The product, or the consumer.

The ‘product’ is obviously the physical object.

The ‘brand’ is the impression you make on the consumer.

In the old days, your product (book) was your brand (impression).

A good book was what made you different.

But nowadays everyone has a good book.

So you have to find another way.

You have to work on the brand (impression).

If your product is the same as everyone else, how do you differentiate the brand?

You look for the answer in what you’re selling (yourself) and your target market (creative directors).

Research both thoroughly.

The first thing to do is work out what makes you different to the competition.

In this case, everyone else who wants a job.

I can’t tell you what that is, you have to work that out for yourself.

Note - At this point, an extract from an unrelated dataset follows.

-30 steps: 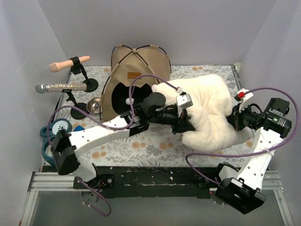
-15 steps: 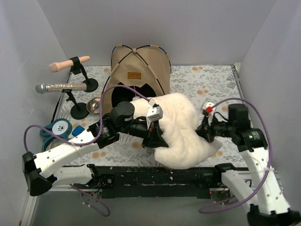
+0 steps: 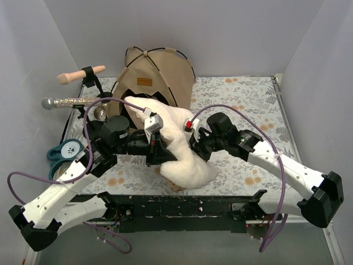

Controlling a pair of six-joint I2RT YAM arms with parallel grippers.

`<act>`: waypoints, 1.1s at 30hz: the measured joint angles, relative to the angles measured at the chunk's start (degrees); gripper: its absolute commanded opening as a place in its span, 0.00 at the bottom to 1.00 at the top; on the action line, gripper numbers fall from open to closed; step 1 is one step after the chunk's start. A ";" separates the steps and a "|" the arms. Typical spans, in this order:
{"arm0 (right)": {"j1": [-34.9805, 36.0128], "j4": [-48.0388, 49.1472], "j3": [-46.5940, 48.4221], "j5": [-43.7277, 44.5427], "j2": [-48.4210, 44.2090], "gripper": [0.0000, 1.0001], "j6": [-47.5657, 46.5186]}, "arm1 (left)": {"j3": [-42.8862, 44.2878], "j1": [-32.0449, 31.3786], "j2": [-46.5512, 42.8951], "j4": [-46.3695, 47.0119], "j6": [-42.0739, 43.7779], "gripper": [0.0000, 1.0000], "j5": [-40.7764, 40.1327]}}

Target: Set up the pet tent

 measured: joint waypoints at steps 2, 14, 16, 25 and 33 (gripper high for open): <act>1.27 -0.09 0.72 0.13 -0.66 0.01 0.22 | 0.04 0.04 -1.46 -0.55 1.44 0.00 2.36; 16.20 4.44 3.19 4.96 -3.19 0.01 -0.48 | 4.46 -0.02 -6.03 -3.23 9.73 0.00 10.51; 17.33 7.08 6.08 5.31 3.17 0.01 -0.24 | 5.60 0.00 -6.34 -4.26 9.64 0.00 8.37; 10.23 17.33 7.08 12.83 14.08 0.01 0.00 | -1.20 1.99 -9.92 -5.49 9.75 0.00 -11.26; -1.49 18.97 7.13 19.32 22.53 0.01 2.05 | -6.54 8.28 -6.23 -5.20 12.41 0.00 -20.85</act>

If you can’t work it out, make it up.

Try different things, see what gets you excited.

You can change it as often as you like

As long as you attack it with energy, a pattern will emerge.

And that will be your brand.

Then your target market: creative directors.

What do they want?

Use your common sense, what would you want in their shoes?

The truth is this: you are the most important thing you’ll ever have to advertise.

You are the product, the brand, the creative dept, the media dept, the client, account handling, and planning.

For the only time in your life, no one can tell you what you can and can’t do.

The good news is, you have complete freedom.

The bad news is, you have no excuses.

Everything you learned about advertising at college was a rehearsal for this.

This is the real thing.

And how you behave becomes your brand.

 

College starts when you leave College.